[Dataset entries]
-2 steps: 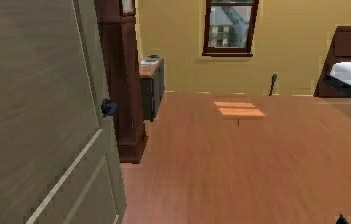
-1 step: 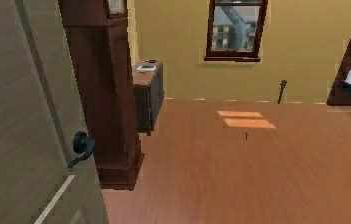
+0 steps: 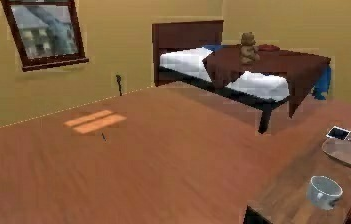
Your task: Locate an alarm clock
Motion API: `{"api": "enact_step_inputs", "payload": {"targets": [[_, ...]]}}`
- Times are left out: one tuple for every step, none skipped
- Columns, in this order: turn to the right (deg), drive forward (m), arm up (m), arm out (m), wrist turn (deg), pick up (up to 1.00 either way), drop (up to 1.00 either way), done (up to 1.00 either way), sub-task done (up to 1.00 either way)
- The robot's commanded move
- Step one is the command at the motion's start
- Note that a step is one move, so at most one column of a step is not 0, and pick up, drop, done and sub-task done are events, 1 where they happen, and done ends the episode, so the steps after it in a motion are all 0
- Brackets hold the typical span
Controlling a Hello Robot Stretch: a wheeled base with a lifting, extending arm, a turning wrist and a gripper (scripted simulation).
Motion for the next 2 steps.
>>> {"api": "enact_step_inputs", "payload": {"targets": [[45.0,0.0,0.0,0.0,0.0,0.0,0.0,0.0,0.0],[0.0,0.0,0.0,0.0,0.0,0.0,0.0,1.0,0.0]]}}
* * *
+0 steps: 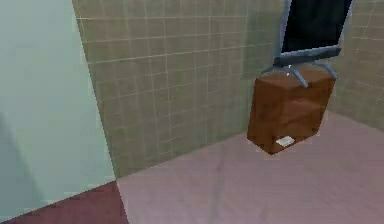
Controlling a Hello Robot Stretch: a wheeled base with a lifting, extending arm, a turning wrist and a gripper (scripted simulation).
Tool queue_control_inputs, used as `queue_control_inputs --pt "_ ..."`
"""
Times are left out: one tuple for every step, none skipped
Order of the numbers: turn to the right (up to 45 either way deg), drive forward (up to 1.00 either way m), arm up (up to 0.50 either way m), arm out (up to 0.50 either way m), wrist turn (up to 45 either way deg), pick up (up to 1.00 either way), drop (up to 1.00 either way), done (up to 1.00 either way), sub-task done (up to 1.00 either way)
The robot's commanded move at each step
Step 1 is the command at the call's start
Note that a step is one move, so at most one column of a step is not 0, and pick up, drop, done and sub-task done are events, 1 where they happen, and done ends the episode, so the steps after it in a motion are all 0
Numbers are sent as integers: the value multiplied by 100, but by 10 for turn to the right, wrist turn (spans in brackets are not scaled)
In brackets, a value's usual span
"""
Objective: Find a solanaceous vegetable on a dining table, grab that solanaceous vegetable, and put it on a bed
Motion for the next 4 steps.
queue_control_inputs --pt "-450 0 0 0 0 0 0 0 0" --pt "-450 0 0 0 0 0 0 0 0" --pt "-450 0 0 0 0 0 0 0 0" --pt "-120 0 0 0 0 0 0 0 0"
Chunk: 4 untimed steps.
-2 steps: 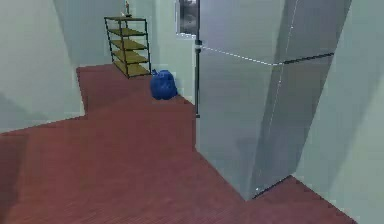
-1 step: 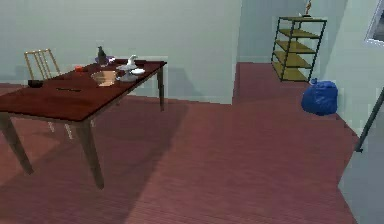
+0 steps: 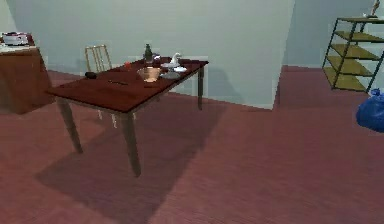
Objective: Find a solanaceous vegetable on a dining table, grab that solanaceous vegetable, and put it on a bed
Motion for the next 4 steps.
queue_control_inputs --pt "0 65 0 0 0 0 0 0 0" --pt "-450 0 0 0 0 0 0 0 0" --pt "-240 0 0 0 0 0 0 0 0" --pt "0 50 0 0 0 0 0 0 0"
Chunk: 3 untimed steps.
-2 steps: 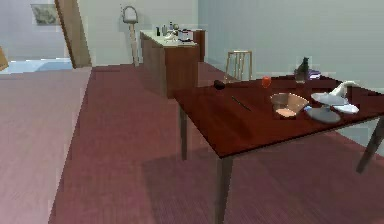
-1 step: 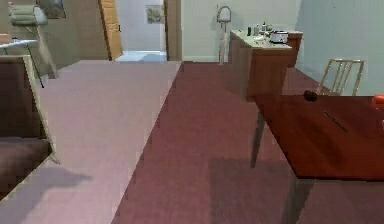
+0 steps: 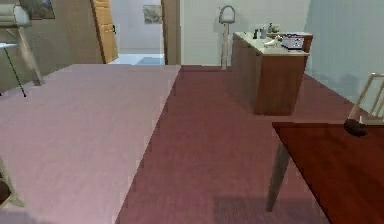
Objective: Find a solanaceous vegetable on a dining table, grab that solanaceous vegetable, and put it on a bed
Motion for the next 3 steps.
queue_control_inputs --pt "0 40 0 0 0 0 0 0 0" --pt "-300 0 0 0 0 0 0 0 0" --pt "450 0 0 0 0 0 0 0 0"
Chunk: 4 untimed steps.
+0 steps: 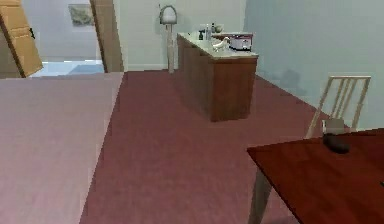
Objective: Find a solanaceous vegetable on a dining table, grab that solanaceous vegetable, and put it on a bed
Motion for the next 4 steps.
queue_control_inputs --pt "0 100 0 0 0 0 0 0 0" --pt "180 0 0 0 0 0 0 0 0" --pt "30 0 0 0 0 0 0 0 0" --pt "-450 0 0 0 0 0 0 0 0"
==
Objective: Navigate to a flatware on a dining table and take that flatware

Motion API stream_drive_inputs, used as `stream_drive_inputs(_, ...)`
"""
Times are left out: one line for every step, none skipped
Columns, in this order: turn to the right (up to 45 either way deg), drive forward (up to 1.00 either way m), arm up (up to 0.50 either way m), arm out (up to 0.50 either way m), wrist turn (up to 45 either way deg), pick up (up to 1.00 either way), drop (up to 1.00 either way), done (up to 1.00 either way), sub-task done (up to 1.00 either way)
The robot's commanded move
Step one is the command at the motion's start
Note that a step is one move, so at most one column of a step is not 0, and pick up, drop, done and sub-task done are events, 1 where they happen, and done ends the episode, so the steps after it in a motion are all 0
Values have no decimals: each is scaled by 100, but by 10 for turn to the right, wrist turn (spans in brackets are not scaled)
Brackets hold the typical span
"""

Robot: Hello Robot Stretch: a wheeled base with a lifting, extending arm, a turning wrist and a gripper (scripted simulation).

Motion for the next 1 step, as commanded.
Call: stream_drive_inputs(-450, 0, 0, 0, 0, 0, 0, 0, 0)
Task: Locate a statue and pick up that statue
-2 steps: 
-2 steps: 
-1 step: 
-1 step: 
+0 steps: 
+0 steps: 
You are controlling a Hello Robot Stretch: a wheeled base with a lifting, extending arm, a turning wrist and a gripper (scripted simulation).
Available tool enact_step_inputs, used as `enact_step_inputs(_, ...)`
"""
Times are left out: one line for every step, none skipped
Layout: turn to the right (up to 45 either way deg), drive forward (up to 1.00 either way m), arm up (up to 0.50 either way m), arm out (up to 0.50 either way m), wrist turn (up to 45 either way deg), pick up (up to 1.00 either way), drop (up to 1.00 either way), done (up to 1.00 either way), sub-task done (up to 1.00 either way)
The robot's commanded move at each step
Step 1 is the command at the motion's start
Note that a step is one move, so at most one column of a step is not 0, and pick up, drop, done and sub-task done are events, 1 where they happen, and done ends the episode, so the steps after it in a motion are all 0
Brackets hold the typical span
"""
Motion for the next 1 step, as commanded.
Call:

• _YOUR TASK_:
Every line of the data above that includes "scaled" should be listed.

• _SOLUTION FOR THIS TASK_:
Numbers are sent as integers: the value multiplied by 100, but by 10 for turn to the right, wrist turn (spans in brackets are not scaled)
Values have no decimals: each is scaled by 100, but by 10 for turn to the right, wrist turn (spans in brackets are not scaled)

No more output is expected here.